This past April, part of the legendary antique doll house collection of Flora Gill Jacobs went up for auction — an exciting event for people everywhere who have been fans of the iconic collector.
For over 60 years, Flora Gill Jacobs was well-known for her commitment to doll houses. She wrote about, talked about, and collected these antique homes for decades, publishing several books and bequeathing her knowledge onto thousands of collectors who would later follow in her footsteps. Jacobs opened the Washington Dolls’ House & Toy Museum in Washington, DC, and for 30 years the museum both educated the public about architecture and interior decorations through the ages, and served as a model for other dollhouse museum displays around the country.

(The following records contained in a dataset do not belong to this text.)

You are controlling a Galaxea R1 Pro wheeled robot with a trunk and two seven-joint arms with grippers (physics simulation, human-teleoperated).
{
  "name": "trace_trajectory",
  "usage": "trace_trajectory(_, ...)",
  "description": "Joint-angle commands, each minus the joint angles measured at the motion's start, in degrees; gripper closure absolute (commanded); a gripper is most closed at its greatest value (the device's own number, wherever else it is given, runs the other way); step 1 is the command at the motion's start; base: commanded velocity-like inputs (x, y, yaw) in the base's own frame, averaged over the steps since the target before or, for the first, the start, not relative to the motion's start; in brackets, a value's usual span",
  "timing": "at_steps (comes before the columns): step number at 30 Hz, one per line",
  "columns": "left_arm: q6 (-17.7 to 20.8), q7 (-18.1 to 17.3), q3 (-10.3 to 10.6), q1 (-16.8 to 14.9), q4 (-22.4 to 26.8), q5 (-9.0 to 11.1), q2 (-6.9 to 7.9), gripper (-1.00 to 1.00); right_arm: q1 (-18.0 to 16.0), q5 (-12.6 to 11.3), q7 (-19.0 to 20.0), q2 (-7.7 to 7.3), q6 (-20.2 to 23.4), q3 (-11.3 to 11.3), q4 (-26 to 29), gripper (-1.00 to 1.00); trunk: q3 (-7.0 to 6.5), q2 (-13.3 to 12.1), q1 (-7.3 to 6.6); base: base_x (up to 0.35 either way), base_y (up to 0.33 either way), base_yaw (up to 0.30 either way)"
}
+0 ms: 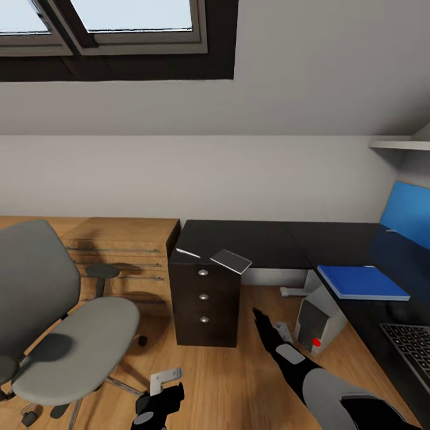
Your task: In the bedroom, organize the workspace by keeping the computer under the desk, ensuring the monitor is on the desk, placing the keyboard on the desk next to the monitor, placing the mouse on the desk next to the keyboard, moving the folder from the swivel chair onto the desk next to the mouse, stacking the notebook on top of the folder with the pen on top of the notebook, and positioning the swivel chair next to the desk.
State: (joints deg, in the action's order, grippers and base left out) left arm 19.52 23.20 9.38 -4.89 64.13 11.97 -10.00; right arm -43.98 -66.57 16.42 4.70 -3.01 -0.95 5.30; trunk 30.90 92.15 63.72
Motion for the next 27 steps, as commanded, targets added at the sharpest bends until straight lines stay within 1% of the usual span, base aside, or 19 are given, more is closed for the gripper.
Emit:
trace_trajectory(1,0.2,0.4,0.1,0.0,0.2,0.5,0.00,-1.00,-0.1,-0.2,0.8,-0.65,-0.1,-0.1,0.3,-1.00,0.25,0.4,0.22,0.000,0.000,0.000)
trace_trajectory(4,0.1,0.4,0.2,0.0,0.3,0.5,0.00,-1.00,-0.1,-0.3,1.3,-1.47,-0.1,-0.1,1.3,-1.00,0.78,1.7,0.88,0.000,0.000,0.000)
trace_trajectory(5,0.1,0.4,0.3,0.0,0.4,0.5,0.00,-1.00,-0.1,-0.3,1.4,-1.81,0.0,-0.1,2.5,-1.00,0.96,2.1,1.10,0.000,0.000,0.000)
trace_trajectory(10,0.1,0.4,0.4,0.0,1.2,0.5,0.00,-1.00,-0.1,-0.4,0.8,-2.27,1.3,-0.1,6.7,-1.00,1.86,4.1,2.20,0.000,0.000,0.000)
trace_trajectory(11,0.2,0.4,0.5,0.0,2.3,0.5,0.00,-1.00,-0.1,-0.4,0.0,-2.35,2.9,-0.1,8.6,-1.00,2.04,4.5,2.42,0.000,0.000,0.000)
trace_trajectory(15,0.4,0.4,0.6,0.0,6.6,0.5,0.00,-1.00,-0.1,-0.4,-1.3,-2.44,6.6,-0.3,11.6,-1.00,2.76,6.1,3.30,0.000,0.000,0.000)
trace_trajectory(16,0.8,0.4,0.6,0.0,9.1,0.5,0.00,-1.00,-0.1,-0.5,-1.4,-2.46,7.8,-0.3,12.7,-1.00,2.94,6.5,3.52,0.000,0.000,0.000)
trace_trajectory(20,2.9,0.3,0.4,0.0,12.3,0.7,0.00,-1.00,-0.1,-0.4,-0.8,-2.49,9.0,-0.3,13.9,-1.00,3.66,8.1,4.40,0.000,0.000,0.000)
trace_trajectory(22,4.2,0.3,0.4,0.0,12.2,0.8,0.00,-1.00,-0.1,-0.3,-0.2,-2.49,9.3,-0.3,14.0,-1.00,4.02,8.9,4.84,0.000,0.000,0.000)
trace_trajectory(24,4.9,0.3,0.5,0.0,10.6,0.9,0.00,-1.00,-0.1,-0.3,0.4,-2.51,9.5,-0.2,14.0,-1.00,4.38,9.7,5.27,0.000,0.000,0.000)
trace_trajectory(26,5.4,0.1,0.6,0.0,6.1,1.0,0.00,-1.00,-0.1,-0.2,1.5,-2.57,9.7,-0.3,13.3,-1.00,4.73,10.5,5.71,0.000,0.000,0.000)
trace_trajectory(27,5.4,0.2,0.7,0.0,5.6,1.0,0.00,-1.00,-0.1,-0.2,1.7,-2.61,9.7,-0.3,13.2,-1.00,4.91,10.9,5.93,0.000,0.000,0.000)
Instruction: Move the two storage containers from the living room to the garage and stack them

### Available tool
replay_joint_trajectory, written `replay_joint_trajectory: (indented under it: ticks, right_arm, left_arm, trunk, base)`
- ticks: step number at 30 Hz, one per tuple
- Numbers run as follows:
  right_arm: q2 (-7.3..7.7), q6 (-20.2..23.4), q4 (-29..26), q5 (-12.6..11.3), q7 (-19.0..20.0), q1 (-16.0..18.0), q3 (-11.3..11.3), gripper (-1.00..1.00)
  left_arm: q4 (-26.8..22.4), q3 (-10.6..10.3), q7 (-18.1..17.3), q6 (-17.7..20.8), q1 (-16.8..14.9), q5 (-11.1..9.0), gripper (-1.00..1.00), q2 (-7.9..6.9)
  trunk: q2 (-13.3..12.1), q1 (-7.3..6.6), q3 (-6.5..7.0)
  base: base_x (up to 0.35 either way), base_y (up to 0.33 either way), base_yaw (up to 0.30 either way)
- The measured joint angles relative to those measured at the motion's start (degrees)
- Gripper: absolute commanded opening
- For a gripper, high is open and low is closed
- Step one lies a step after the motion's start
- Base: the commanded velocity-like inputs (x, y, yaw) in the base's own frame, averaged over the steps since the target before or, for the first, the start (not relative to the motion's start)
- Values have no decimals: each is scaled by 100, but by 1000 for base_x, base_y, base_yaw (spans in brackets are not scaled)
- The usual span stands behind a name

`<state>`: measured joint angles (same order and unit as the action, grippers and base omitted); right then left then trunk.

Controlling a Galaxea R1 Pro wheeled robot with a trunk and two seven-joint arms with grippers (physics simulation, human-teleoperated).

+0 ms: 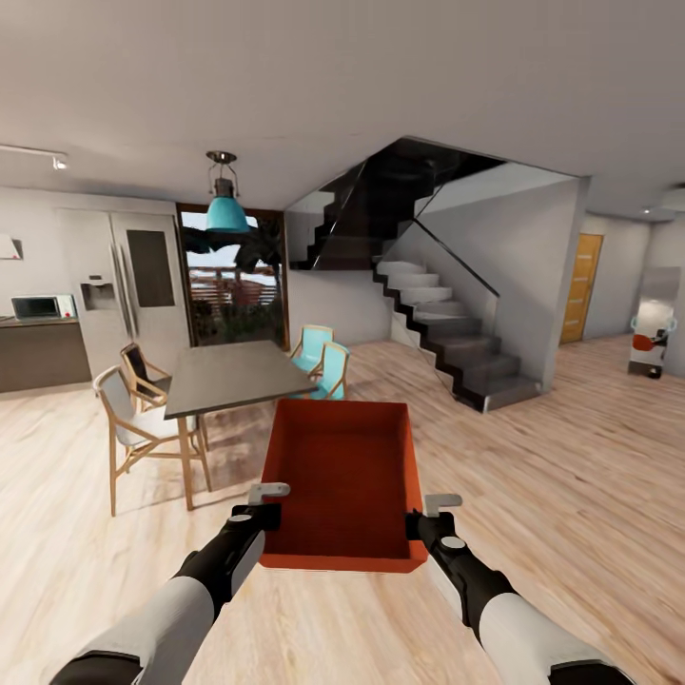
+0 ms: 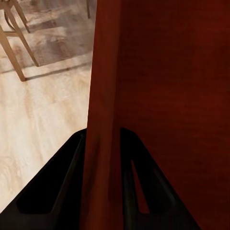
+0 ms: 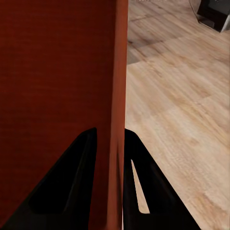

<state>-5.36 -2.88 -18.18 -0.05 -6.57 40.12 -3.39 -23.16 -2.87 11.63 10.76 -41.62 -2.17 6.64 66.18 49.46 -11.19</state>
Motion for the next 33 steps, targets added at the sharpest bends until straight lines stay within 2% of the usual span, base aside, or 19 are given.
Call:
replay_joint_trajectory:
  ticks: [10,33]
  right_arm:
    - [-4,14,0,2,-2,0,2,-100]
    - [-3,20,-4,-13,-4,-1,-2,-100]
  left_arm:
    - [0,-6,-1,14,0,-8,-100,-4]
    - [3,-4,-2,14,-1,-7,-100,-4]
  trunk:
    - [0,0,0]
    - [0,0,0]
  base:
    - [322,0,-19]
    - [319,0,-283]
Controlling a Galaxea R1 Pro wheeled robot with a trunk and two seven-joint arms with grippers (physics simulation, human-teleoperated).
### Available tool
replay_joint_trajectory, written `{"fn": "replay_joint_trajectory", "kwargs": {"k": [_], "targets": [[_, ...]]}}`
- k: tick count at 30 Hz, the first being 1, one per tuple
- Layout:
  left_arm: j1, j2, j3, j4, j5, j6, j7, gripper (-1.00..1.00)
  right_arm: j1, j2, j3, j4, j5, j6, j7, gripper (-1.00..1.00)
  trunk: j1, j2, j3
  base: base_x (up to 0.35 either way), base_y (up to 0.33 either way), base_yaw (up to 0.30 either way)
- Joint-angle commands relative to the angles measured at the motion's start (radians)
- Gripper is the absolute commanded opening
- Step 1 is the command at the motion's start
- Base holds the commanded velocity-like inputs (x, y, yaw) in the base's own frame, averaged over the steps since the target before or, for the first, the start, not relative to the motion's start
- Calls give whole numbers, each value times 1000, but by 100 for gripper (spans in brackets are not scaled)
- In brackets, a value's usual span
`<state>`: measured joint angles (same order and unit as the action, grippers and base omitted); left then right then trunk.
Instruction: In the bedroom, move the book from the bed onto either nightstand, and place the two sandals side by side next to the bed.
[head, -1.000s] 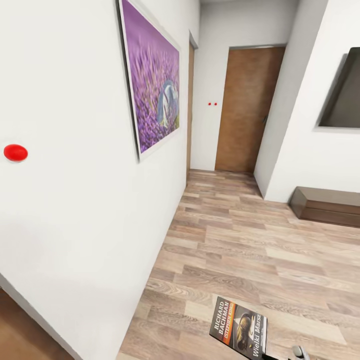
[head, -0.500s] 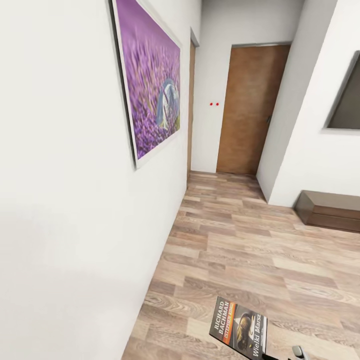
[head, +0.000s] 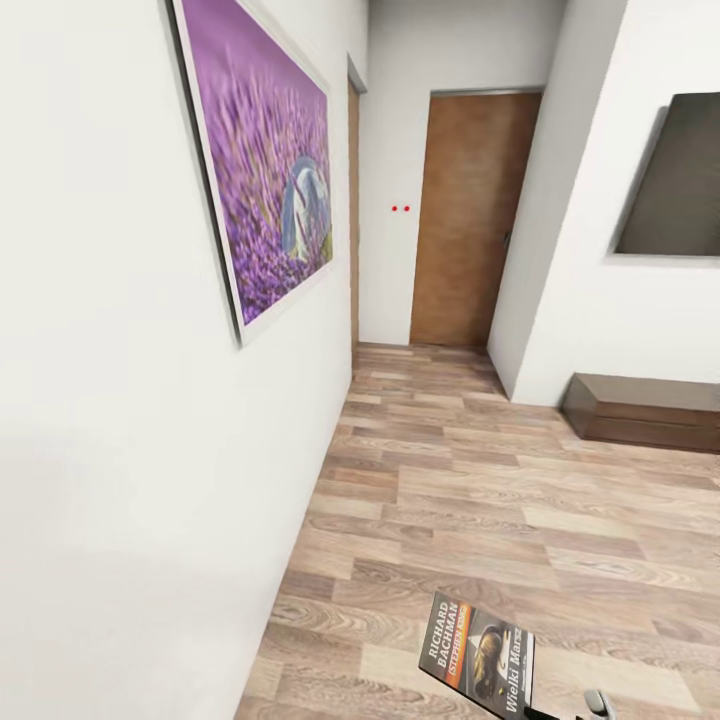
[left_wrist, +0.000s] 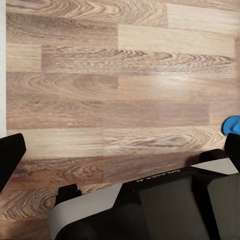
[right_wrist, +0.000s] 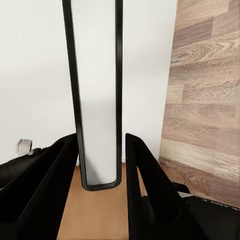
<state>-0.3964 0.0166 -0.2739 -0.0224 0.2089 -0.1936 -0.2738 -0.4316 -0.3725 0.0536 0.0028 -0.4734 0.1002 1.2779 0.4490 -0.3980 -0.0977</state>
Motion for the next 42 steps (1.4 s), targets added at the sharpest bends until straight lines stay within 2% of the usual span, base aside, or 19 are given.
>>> {"fn": "replay_joint_trajectory", "kwargs": {"k": [1,12,31,42], "targets": [[-1,0,-8,1,10,-3,-4,100,-1,0,5,0,-8,10,3,-100,1,-2,-2,234,123,-19],[-1,0,-8,1,9,-3,-4,100,-1,0,5,0,-8,10,3,-100,1,-2,-2,296,72,-19],[-1,0,-8,1,9,-3,-4,100,-1,0,5,0,-8,10,3,-100,1,-2,-2,32,1,-268],[-1,0,-8,1,9,-3,-4,100,-1,0,5,2,-8,10,1,-100,1,-2,-2,280,0,-24]]}}
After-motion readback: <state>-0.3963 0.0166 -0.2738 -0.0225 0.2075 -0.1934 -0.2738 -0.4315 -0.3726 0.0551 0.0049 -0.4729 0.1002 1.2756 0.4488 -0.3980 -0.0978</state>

Jacobs then closed the museum and, in 2004, had her first auction of almost 600 iconic pieces. The auction net about $1.4 million, including several record prices for certain collection pieces. Jacobs’ “Mexican Mansion,” a large and intricate dollhouse, sold for $231,000– the largest sum at that point ever paid for an antique dollhouse in the U.S.
Some pieces, though, Jacobs held on to, and when she died in 2006, the pieces were passed on to her daughter, Amanda. Amanda enjoyed the collection for several years, and this year, she contacted auctioneer Noel Barrett, and asked him to put together an auction for her mother’s pieces.
As Main Antique Digest points out, this sale “was to a different audience, at a different time.” Many bidders were excited to see prices that were exceedingly affordable — the effects of the Great Recession had hit the doll market, too. Although the assembled group of international buyers was smaller than at the previous auction, many buyers were choosing to phone in with their bids.
When all was said and done, the sale grossed over $540,000. While the 2014 sale tallies don’t add up to that of the 2004 sale, the contents of each sale were vastly different, and largely account for the discrepancy in total sales. “I think it was a pretty great sale and a successful sale, ten years after the first sale of legendary objects. The collectibles market had changed dramatically in the last decade,” explained Allerton Cushman, a New York City dealer who participated in the auction.